E o que significa a vitória da ocupação? Sobre as casas condenadas da moradia, conseguiu que a reitoria aceitasse o bom-senso pedido pelos alunos, algo que não me parece difícil de conseguir se se sentasse para conversar; dos RDs a reitoria aceitou que no próximo Consu esse ponto voltasse à pauta – ponto que foi retirado do último Consu justo por causa da ocupação –; por fim, o movimento também conseguiu que o reitor se comprometesse a dizer o que já tinha dito. O único ponto que realmente só foi conseguido por causa da ocupação da reitoria foi a saída da coordenadora da moradia, a professora Kátia Stancato. Ponto este também questionável, pois havia meios internos para se conseguir isso que não foram tentado – conforme comentou o professor Lourenço, após ter conversando com alguns alunos que expunham “o que estava acontecendo”.
Como eu já havia dito em outra ocasião, a ocupação da reitoria foi um ato despropositado, uma medida drástica completamente desnecessária então.
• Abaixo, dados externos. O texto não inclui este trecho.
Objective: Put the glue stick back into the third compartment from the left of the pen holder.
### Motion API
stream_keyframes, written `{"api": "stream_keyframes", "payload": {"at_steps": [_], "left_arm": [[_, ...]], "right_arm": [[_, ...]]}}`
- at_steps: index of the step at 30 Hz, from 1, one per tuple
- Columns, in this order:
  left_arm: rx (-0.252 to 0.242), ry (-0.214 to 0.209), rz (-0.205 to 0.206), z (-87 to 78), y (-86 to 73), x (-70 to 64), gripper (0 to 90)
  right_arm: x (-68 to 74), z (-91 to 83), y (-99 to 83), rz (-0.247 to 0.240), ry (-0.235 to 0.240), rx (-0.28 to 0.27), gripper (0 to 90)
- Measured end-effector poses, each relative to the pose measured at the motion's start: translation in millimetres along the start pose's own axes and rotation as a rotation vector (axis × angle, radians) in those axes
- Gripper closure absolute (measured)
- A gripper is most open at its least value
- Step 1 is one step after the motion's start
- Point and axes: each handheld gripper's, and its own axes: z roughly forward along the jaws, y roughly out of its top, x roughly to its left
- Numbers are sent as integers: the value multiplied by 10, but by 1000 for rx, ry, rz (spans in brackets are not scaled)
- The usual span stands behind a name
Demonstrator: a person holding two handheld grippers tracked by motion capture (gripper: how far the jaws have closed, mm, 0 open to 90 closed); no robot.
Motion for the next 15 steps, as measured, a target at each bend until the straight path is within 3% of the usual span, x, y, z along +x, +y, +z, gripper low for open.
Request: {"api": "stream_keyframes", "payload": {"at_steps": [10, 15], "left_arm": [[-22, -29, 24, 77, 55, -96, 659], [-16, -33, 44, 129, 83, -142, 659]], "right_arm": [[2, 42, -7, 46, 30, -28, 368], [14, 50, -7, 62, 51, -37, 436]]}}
Não houve tentativa de conversa dos alunos quanto ao seu ponto principal – as casas condenadas –, o que desligitima a partir de agora qualquer reclamação do tipo “a reitoria não aceita/não se dispõe a conversar”. Se o movimento estudantil também não se dispõe a conversar, como reclamar isso do reitor? Ocupar o gabinete do único reitor que se posicionou contra os atos do governo Serra é um contra-senso que não merece maiores comentários. E usar de tal medida drástica por tão pouco (no fundo, a única pauta radical era a saída da Kátia), em um momento em que são grandes as possibilidades de uma greve desgastante é desperdiçar um poder de fogo muito grande, que pode fazer diferença num futuro próximo. Ou os alunos acham que se passarem a ocupar a reitoria todo mês vão ter sempre um caminhão da rede Record acompanhando, como se gabavam de contar? A primeira ocupação é novidade, a segunda é circo. Mostrar que uma segunda ocupação é também um ato político dependerá de fortes argumentos e justificativas, coisas que movimento estudantil organizado da Unicamp se mostra completamente incapaz.
Bater na Kátia é fácil, trata-se de peixe miúdo. Serve para inflar o ego e perder (ainda mais) a noção da força do movimento estudantil. E na hora de bater em Serra, Pinotti e Chaves (por sinal, a maioria dos estudantes que participaram da ocupação devem estar bem informados sobre quem é Eduardo Chaves, óbvio, pois não participaram da ocupação só por oba-oba), quatro dias de prato requentado serão suficiente para causar qualquer aos donos do poder?